== What this task involves ==
Records follow. Copy every line with "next".

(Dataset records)
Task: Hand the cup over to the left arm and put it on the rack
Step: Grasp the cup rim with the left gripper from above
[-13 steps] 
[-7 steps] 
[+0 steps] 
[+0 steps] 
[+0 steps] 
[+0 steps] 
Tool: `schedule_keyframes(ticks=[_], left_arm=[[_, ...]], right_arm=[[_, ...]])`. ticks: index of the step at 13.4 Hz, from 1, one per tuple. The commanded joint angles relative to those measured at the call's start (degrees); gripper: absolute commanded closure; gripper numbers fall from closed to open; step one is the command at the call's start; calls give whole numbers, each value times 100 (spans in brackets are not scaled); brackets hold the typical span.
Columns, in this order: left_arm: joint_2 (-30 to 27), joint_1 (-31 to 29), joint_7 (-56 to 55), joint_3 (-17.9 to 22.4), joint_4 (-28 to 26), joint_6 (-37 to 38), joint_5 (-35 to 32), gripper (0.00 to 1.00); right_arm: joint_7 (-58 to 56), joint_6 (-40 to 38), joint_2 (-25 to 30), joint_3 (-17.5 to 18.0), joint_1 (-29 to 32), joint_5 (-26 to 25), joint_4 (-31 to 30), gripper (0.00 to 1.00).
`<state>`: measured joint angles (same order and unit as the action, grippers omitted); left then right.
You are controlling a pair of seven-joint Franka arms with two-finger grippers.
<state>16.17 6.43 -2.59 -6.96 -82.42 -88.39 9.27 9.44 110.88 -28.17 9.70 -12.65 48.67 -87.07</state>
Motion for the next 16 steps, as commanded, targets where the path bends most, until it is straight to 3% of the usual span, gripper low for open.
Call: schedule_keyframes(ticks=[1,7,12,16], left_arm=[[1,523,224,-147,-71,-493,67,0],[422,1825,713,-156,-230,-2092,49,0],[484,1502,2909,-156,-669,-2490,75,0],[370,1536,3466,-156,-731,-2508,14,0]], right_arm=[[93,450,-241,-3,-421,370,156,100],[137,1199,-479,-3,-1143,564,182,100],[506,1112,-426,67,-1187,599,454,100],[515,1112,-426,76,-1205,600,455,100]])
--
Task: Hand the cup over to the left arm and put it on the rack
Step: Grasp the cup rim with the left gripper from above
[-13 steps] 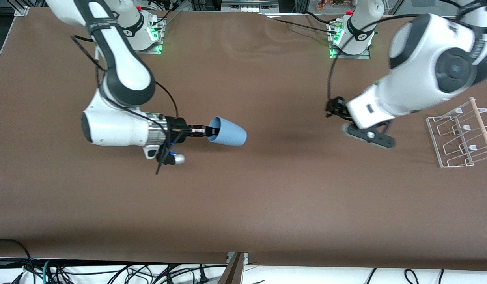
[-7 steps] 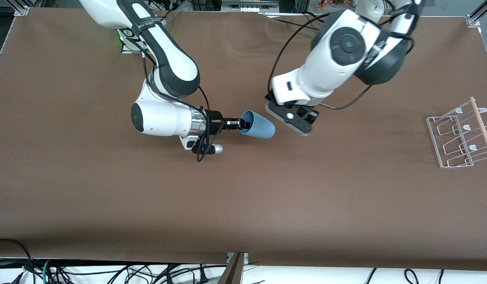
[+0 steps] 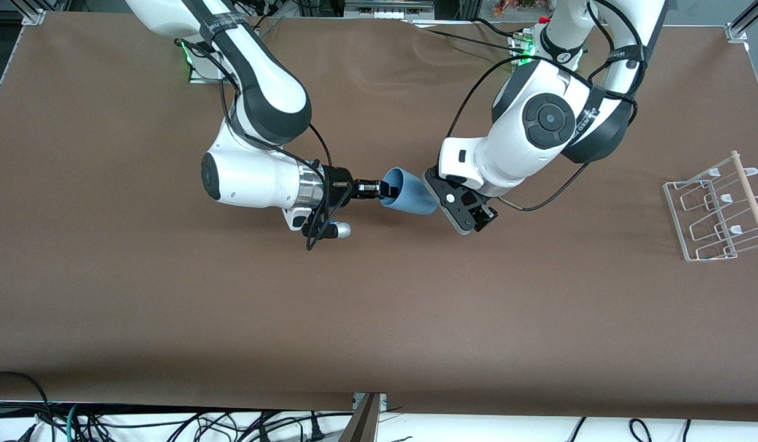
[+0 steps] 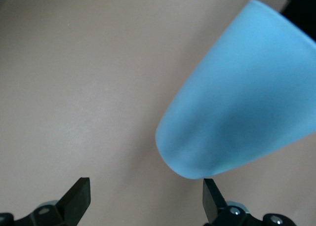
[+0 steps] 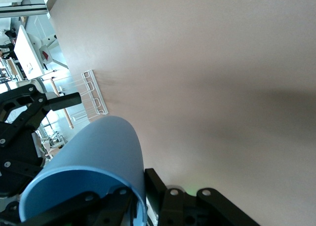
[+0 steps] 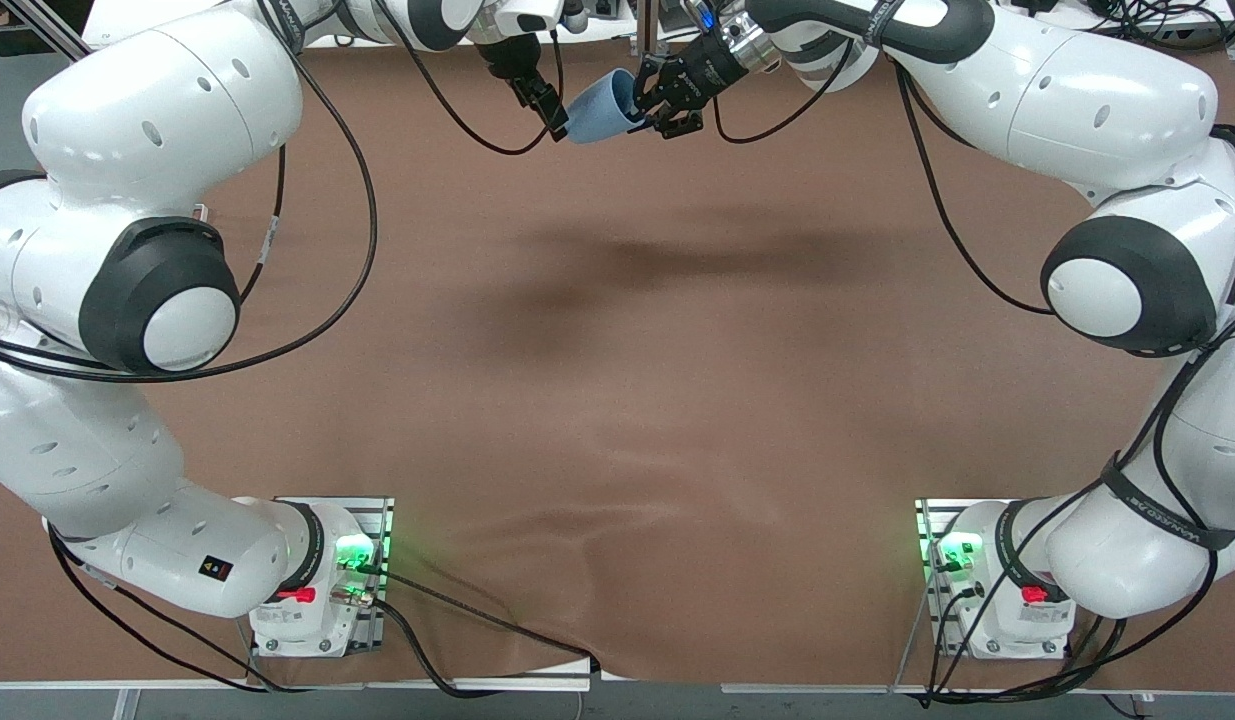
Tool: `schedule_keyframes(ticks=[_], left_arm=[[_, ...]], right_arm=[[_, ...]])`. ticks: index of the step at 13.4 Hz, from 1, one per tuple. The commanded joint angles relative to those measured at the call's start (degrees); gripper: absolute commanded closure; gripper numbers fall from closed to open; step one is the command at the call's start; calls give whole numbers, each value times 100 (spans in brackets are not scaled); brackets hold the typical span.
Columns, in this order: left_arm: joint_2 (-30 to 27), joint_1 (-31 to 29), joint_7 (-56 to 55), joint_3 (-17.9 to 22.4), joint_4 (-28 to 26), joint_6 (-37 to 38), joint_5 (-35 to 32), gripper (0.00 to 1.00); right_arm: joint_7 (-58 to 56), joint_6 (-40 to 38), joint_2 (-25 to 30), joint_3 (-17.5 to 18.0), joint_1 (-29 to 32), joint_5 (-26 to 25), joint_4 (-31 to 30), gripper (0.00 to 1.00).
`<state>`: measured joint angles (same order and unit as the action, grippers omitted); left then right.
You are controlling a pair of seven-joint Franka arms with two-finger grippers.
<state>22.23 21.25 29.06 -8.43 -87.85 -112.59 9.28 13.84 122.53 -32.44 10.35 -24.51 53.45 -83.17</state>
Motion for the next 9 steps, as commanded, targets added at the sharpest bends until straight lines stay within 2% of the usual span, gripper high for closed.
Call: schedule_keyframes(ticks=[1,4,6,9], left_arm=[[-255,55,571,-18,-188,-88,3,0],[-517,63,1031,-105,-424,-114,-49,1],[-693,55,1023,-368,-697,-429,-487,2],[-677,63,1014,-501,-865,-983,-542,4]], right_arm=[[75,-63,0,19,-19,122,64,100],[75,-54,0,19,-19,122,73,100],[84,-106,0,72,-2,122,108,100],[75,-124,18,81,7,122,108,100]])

== Exercise result ==
Motion for the next 16 steps, as commanded, targets where the path bends most, until it is straight to 3% of the usual span, gripper low for open.
Motion for the next 9 steps, as commanded, targets added at the sharpest bends until straight lines stay within 2% of the usual span, gripper high for closed.

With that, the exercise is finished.